Когда стало ясно, что он действительно бросил ее одну с трехлетним ребенком, Зоя собрала чемодан – почти ощупью, не переставая плакать, – и уехала к родителям в Тулу. Она и представить не могла, что город, некогда враждебный, может стать для нее надежной крепостью. Родители были здоровы, оба работали, и места у них было достаточно для нее с дочкой. Зоя подумывала остаться; восстановилась бы на заочном, доучилась наконец… Судьба распорядилась иначе: младший брат, вернувшись из армии, женился, и комнату пришлось уступить молодой семье. «Тебе ж есть где жить. – В голосе матери звучало сочувствие, но сковородка в ее руках погромыхивала раздраженно и осуждающе. – И дела так не оставляй, ходи по инстанциям. Пусть ищут его. Он тебе алименты платить должен».
Ни по каким инстанциям Зоя, конечно, не пошла. Хамоватые чиновницы и очереди в приемных вызывали у нее приступы отчаяния. Попыталась устроиться в местный музей, в библиотеку – всё без толку. Лишь в детском саду для нее нашлась работа – мыть полы.
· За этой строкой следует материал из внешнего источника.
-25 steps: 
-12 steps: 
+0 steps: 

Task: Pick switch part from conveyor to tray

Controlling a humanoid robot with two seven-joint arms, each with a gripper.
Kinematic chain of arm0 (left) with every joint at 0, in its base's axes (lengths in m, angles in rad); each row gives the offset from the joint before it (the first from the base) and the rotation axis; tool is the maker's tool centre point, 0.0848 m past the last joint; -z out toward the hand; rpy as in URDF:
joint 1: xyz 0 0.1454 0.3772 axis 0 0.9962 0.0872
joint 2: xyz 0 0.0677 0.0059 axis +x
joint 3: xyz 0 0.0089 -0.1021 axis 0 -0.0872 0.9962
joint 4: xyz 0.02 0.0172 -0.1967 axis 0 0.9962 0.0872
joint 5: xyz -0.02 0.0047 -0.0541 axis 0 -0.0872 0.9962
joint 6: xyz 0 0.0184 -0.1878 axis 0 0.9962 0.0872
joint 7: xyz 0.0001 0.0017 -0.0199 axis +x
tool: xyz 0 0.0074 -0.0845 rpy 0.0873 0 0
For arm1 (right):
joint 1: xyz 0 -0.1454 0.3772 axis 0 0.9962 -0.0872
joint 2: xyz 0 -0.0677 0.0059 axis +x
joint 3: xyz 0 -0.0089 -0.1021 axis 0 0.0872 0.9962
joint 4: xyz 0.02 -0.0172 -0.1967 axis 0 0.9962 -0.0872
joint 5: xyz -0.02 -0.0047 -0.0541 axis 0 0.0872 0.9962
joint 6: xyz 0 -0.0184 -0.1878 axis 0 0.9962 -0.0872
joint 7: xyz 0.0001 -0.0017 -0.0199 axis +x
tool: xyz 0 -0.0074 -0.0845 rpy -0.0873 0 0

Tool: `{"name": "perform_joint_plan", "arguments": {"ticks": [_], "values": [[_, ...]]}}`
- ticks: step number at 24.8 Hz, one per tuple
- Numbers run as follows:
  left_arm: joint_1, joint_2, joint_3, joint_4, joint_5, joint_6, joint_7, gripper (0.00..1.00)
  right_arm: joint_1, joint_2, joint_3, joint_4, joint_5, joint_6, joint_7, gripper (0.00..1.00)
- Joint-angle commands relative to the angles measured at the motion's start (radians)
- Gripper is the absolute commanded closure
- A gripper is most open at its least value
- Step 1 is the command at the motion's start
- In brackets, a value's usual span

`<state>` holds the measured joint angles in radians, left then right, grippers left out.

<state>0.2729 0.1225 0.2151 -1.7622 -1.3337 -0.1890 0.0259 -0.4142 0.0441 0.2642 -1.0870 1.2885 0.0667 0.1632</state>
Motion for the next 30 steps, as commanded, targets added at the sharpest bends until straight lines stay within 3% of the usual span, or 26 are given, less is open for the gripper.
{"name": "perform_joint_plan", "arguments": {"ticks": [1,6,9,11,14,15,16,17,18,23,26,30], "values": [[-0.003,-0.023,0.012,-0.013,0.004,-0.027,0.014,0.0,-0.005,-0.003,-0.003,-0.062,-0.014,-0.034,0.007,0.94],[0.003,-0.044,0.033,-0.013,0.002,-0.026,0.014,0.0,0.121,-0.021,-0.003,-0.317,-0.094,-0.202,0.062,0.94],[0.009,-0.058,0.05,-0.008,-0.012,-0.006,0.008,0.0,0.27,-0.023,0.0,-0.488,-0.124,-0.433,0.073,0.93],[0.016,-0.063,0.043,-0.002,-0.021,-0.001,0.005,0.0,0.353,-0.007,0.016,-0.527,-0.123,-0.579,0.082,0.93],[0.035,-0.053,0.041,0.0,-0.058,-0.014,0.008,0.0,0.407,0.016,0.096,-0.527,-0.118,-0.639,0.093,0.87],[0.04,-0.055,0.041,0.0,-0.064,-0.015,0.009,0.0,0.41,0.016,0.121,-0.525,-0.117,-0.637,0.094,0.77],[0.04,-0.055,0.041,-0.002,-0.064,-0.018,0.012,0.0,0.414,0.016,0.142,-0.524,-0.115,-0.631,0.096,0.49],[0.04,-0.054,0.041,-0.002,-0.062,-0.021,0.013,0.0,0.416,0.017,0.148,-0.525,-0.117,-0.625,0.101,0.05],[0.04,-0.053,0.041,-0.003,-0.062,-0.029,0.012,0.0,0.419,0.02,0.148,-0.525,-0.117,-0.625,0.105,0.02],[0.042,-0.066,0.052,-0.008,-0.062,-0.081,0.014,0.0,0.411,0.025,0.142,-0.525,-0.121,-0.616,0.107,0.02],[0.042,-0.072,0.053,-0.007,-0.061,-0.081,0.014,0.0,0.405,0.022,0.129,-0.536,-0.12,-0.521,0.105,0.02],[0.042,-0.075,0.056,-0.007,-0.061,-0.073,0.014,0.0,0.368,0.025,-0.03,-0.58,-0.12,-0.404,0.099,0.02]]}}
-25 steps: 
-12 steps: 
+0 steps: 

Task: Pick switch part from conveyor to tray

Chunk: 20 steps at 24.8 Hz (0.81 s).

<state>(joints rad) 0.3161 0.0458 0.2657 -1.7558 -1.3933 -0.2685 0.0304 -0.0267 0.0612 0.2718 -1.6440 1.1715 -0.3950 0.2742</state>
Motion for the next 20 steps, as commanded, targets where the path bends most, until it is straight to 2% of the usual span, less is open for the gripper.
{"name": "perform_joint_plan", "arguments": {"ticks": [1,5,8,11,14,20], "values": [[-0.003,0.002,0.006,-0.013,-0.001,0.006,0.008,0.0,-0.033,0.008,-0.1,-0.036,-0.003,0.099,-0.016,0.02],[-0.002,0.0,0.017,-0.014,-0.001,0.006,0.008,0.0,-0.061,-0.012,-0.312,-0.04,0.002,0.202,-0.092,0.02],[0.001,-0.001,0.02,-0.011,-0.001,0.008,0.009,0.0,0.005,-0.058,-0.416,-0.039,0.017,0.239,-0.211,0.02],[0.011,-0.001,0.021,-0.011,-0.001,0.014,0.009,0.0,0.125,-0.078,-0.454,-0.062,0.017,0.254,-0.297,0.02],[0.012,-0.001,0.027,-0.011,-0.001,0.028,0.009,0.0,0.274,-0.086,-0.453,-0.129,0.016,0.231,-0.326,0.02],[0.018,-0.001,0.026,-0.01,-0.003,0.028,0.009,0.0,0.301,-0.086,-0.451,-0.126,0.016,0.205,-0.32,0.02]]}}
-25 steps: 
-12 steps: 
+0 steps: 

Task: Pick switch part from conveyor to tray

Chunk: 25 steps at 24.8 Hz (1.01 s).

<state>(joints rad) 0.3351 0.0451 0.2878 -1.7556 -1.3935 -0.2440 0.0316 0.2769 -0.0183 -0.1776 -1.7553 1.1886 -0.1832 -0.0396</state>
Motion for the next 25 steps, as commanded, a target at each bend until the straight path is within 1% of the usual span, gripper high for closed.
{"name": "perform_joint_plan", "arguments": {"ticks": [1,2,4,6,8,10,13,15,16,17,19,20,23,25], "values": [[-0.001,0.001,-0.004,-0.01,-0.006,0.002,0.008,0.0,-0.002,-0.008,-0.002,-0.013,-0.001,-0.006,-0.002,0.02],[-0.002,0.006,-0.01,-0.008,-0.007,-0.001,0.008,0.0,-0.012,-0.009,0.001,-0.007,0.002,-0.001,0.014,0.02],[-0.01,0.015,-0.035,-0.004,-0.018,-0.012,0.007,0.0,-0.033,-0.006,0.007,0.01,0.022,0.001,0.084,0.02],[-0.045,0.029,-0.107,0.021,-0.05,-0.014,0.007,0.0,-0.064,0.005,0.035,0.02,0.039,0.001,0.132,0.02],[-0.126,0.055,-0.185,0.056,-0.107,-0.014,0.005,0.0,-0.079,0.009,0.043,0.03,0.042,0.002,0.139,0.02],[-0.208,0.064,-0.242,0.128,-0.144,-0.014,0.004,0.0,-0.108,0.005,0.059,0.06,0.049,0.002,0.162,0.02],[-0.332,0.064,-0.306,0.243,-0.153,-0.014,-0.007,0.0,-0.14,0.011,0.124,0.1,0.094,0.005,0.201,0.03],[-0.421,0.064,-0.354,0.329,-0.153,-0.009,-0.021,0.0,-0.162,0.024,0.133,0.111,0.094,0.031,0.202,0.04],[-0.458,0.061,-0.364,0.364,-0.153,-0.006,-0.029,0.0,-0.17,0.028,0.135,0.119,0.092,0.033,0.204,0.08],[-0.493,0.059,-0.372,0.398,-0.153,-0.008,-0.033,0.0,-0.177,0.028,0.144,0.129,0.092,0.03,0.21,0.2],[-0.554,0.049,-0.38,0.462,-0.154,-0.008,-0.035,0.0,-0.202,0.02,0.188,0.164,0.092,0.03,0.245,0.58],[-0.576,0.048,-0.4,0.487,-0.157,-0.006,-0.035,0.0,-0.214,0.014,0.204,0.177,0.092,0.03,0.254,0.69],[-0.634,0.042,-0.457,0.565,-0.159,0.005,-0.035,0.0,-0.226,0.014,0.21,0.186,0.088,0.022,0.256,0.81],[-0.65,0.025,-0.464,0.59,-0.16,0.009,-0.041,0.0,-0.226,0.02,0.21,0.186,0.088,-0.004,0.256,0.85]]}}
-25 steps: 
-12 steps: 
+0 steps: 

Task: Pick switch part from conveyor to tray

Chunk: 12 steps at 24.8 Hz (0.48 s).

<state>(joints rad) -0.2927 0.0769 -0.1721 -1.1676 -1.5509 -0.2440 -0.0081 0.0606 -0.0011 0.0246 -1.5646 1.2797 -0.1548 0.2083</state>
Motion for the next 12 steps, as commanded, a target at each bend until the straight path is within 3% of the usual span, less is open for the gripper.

Зоя, смирив гордость, согласилась: ниже падать некуда. Зато Ясю удалось пристроить в тот же садик быстро, по блату. Она росла общительной и веселой, и Зоя, забирая дочку по вечерам, невольно поддавалась ее настроению и сбрасывала бремя усталости от тяжелой, неблагодарной работы.
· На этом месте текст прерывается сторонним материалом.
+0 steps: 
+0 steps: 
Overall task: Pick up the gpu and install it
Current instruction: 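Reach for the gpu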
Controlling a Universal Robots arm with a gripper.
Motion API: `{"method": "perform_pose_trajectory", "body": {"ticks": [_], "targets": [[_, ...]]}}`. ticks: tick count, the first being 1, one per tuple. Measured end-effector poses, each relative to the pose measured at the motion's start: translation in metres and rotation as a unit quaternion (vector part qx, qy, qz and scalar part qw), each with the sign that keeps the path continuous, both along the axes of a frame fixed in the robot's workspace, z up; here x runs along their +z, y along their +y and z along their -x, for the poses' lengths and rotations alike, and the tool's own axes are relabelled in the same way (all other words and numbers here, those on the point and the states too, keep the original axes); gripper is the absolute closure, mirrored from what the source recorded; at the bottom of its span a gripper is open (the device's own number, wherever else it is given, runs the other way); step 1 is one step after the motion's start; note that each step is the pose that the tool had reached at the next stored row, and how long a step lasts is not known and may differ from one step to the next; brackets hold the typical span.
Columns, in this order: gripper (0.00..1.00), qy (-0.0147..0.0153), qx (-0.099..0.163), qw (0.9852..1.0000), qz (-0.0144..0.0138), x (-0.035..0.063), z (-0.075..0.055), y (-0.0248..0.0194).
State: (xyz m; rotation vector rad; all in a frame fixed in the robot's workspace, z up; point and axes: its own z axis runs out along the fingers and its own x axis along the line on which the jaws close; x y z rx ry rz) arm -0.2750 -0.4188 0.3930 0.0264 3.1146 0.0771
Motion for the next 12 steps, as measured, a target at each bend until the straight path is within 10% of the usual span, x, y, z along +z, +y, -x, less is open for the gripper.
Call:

А потом наступил тот счастливый год, и Зоя почувствовала себя пешкой, которая, отстучав по доске положенное число шажков, превратилась в королеву. В апреле им дали квартиру, а через месяц она устроилась через подругу в районный архив. Это, конечно, была не та работа, о которой стоило мечтать, и тесная комнатка в полуподвале администрации мало походила на музейные хранилища. И все-таки Зоя чувствовала, что судьба улыбается им – пока еще сдержанно, уголками губ. Совсем как Джоконда.
3
Не выпуская из рук щипцов, я отошла от зеркала, насколько позволял провод, и вернула иглу в начало пластинки. Несколько секунд тишины – и из недр динамика поплыл, пульсируя и нарастая, бесконечно долгий синтезаторный аккорд. Меня всегда завораживало самое начало песни, там, где мелодия ползет по этому аккорду, подобно виноградной лозе. Казалось бы: как просто сделано, но надо быть гением, чтобы такое придумать. Я разжала щипцы, горячая челка выскользнула и свернулась на лбу темной блестящей пружиной. Теперь музыка разрасталась, теснила другие звуки – бормотание соседского радио, чей-то топот наверху – и текла в окно вместе с запахом нагретых волос и лака. Я отступила на полшага в сторону, чтобы видеть в зеркале конверт от пластинки, стоявший на полке серванта. На мне была черная футболка с почти таким же рисунком; но если объятый пламенем человек у меня на груди держался прямо и даже горделиво, то на обложке он сутулился и не смотрел в глаза тому, кому пожимал руку. Да и фон был совсем другой – это я заметила только сейчас.
Стрелка часов уже подбиралась к двенадцати, а мне так не хотелось прерывать песню. Ленька наверняка опоздает; я послушаю еще немного. Однако едва успел начаться первый куплет, как в него врезалась трель звонка – до того фальшиво, что я поморщилась. Оставив музыку играть, я вышла в прихожую и повернула ключ.
– Как ты…
Это был не Ленька. Человек за дверью оказался на голову выше него, старше лет на тридцать, но самое странное в нем было не это. Лишь спустя несколько секунд я осознала, что пришелец одет в костюм с галстуком, как персонажи на моей футболке.